A seguito dell’analisi dei profili psicologici di numerosi stalker, si è giunti ad individuarne cinque tipologie, distinte in base ai bisogni e desideri che spingono a stabilire una relazione, a connotazione ossessiva, che spesso esiste solo nella mente dell’attore:
- Il RISENTITO: Si tratta di solito di un ex-partner che desidera vendicarsi per la rottura della relazione sentimentale causata, a suo avviso, da motivi ingiusti. Forte di questo risentimento, si sente spinto a ledere sia l’immagine della persona (per esempio, pubblicando sul web foto o immagini osé) sia la persona stessa (aspettandola fuori casa per farle delle scenate), sia danneggiando cose di proprietà (rigando, per esempio, la macchina o forandone le gomme).
- Il BISOGNOSO D’AFFETTO: Il molestatore fraintende l’empatia e l’offerta di aiuto come segno di un interesse sentimentale. Spesso il rifiuto dell’altro viene negato e reinterpretato sviluppando la convinzione che egli abbia bisogno di superare qualche difficoltà psicologica o concreta e che prima o poi riconoscerà l’inevitabilità del rapporto amoroso proposto.
- Il CORTEGGIATORE INCOMPETENTE: manifesta una condotta basata su una scarsa abilità relazionale e si traduce in comportamenti opprimenti ed esplicitamente invadenti.
- Il RESPINTO: manifesta comportamenti persecutori in reazione ad un rifiuto. Questo tipo di stalker è ambivalente perché oscilla tra due desideri contrapposti: da una parte desidera ristabilire la relazione, mentre dall’altra vuole solo vendicarsi per l’abbandono subito.
- Il PREDATORE: è uno stalker che ambisce ad avere rapporti sessuali con una vittima che può essere pedinata, inseguita e spaventata. La paura, infatti, eccita questo tipo di molestatore che prova un senso di potere nel pianificare la caccia alla "preda".
I comportamenti di questi soggetti possono essere i più vari, ma spesso lo stalker ricorre a continui Sms, telefonate, e-mails, o, se meno tecnologico, a ripetuti pedinamenti della vittima e a intrusioni nella sua vita privata.
Per la configurazione del reato di stalking, le condotte devono essere idonee a cagionare nella vittima un “perdurante e grave stato di ansia o di paura”. Si deve determinare un “fondato timore per l’incolumità propria o di un prossimo congiunto o di persona al medesimo legata da relazione affettiva”, ovvero a costringerla ad alterare le proprie abitudini di vita.
Il legislatore, per poter arrivare a una migliore tutela della parte offesa, con l’introduzione del reato in questione ha ampliato lo spettro di misure cautelari prevedendo anche una nuova misura del divieto di avvicinamento ai luoghi frequentati dalla persona offesa, ex articolo 282-ter del codice di procedura penale.

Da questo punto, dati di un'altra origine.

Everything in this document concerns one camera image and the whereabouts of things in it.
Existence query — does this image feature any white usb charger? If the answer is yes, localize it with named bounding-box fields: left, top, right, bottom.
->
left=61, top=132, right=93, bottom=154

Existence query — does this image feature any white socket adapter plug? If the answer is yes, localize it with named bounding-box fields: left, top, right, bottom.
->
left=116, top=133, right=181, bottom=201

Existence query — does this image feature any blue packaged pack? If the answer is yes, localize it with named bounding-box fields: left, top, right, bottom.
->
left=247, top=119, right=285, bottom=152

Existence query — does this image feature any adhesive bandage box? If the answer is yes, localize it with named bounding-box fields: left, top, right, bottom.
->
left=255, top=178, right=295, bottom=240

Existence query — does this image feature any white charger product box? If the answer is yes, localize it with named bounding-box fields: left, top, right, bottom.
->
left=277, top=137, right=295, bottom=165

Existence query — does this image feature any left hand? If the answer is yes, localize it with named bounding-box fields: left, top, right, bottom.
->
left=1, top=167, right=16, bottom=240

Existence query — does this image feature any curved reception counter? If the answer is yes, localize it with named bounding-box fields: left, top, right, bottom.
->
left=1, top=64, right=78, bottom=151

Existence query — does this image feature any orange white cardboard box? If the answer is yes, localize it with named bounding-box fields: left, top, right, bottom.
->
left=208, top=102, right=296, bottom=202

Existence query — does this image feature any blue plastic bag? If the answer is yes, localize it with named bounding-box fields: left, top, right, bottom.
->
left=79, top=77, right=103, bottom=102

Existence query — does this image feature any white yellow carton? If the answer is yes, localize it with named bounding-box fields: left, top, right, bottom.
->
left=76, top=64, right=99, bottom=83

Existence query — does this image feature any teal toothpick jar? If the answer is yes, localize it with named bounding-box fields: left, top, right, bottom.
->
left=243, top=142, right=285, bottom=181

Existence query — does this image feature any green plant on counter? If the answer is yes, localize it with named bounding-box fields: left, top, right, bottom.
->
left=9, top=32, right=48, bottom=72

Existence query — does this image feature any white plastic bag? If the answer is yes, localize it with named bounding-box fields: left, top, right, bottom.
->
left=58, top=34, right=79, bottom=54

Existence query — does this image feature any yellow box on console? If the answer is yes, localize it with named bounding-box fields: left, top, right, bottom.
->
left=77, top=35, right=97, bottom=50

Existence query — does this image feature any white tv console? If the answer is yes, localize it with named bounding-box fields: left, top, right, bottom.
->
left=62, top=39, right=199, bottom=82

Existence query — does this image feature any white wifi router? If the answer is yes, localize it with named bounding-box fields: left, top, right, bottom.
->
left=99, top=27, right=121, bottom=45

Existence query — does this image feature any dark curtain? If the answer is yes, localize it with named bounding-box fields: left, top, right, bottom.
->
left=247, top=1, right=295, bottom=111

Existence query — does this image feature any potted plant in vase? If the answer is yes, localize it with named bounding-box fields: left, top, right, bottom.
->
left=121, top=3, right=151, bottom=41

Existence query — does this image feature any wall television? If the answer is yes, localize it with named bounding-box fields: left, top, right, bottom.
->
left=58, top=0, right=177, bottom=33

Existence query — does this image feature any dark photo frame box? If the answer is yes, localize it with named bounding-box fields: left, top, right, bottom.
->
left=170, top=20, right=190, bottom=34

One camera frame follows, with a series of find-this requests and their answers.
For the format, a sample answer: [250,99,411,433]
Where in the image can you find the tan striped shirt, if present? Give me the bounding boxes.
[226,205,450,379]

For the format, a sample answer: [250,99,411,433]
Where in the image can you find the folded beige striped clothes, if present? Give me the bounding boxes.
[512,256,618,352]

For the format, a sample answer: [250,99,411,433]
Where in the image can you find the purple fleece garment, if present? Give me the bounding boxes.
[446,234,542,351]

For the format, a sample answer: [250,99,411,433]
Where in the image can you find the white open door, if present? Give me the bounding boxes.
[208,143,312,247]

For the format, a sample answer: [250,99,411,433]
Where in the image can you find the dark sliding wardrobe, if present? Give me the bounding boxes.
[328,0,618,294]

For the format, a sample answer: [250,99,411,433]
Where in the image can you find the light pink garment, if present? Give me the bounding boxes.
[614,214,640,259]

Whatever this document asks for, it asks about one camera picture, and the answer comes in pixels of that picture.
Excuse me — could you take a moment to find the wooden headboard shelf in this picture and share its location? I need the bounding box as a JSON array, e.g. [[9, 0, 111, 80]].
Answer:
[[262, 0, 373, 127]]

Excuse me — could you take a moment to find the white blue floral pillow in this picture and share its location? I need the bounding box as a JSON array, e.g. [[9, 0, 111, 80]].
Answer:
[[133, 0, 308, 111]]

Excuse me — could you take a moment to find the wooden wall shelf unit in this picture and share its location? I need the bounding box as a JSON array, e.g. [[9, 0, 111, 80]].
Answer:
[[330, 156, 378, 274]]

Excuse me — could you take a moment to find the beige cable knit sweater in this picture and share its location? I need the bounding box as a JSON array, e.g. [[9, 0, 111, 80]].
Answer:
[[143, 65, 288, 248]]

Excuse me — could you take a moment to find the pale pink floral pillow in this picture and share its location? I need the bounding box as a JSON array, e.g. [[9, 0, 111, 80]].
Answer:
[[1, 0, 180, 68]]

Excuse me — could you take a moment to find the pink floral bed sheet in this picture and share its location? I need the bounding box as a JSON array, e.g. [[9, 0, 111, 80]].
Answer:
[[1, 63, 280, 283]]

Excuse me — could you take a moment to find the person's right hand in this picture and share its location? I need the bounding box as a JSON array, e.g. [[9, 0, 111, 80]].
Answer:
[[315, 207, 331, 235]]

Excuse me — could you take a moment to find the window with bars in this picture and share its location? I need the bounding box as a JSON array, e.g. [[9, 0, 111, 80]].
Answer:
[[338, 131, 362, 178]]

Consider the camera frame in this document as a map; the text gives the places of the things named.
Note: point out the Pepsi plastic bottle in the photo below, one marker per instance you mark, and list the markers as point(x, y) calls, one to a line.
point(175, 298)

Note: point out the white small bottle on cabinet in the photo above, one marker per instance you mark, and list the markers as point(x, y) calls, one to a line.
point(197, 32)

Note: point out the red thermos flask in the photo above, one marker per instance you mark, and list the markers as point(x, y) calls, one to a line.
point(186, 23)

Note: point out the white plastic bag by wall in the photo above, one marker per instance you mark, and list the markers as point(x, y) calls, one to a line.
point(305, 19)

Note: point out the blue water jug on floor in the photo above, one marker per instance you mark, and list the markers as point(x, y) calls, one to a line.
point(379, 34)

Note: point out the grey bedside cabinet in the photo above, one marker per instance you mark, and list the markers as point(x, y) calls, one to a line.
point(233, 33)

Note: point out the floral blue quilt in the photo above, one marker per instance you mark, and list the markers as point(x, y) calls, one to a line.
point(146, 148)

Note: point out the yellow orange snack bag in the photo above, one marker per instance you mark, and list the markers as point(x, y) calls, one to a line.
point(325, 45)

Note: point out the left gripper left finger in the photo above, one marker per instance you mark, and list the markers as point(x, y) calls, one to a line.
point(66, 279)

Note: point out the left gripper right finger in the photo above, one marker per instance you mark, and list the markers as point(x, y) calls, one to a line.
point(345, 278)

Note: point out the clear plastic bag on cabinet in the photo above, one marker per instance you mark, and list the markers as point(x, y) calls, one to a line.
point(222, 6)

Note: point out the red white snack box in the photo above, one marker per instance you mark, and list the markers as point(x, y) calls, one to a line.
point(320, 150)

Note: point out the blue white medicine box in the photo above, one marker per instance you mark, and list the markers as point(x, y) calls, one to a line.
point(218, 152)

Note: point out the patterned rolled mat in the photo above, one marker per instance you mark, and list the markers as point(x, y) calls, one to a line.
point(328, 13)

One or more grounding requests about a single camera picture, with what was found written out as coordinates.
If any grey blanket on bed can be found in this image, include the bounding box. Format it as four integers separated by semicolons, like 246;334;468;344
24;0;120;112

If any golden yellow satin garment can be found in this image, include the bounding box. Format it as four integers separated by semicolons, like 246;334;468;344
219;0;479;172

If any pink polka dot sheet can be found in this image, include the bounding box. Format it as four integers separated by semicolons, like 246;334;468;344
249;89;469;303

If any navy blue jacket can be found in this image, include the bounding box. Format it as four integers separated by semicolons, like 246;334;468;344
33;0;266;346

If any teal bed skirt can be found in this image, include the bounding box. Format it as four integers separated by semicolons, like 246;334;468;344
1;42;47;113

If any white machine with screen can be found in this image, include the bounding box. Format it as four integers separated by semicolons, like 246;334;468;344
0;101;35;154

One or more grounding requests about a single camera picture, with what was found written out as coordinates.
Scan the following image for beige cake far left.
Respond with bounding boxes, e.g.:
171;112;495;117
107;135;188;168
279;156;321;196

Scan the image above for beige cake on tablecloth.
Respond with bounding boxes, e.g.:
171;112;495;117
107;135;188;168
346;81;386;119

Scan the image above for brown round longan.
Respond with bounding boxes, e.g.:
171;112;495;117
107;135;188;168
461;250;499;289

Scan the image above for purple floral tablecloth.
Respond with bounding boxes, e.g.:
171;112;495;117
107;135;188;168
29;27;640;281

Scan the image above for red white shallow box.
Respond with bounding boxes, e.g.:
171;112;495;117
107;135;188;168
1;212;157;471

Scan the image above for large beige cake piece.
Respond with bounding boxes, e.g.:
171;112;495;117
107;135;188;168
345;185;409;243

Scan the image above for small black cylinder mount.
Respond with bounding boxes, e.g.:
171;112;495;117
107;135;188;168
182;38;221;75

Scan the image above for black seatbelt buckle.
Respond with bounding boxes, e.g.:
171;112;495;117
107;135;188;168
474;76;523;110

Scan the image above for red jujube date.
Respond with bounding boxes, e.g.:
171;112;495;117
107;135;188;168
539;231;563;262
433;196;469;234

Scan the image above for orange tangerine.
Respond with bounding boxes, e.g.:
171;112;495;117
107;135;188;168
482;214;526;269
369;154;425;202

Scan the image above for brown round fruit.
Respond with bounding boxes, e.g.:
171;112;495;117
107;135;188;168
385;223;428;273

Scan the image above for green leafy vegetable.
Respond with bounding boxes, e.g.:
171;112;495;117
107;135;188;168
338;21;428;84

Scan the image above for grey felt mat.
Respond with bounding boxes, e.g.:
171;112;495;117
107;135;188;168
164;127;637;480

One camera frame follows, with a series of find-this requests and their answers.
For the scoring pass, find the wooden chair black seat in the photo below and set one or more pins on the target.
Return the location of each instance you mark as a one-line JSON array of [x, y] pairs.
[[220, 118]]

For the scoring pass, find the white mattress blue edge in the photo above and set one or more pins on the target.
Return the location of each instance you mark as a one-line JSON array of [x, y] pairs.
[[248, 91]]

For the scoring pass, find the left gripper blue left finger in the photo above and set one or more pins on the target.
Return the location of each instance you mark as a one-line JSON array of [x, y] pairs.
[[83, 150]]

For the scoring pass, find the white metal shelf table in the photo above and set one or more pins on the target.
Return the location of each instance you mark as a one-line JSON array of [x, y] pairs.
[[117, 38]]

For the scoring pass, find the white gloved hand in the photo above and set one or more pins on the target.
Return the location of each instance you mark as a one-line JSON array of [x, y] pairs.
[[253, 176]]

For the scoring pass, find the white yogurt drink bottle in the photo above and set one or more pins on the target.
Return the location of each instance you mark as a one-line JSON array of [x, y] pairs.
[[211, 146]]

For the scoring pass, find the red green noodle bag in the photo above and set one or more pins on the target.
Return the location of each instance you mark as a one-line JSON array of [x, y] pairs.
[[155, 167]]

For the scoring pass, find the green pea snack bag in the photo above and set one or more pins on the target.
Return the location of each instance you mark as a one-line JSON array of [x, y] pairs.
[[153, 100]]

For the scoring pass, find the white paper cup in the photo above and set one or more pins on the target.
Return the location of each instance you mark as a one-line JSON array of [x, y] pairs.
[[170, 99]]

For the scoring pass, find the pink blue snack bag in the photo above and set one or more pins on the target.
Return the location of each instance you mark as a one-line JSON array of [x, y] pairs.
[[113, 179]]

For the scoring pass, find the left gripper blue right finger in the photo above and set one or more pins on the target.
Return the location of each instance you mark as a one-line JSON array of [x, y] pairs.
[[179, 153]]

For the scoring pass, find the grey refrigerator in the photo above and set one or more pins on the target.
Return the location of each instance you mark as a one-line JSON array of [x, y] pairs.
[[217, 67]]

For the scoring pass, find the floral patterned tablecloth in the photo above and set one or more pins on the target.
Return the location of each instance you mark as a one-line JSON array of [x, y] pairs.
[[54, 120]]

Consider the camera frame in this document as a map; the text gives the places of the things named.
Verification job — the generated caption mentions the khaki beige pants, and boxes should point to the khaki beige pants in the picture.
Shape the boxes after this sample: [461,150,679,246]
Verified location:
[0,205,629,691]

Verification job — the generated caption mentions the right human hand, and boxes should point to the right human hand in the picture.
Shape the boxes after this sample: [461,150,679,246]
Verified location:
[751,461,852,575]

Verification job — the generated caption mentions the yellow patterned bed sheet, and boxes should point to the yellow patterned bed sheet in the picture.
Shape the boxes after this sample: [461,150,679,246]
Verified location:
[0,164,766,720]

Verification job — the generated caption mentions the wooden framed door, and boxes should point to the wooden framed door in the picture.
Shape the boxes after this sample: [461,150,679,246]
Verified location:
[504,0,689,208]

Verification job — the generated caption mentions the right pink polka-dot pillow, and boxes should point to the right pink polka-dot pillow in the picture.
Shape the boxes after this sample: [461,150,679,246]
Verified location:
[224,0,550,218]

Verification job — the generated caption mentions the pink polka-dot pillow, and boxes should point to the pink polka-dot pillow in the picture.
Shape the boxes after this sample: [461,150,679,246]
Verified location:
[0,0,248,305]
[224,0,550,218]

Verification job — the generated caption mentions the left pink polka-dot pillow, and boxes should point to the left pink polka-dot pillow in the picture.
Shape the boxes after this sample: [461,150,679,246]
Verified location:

La legge appare ben congegnata e realizza un importante passo in avanti nella nostra legislazione penale, che sempre di più deve mirare a tutelare i soggetti più deboli.
Dunque, per contrastare lo stalking è necessario denunciare immediatamente i comportamenti posti in essere dallo stalker alle autorità competenti e farsi assistere da un professionista al fine di richiedere la messa in atto delle misure più idonee alla tutela della vittima.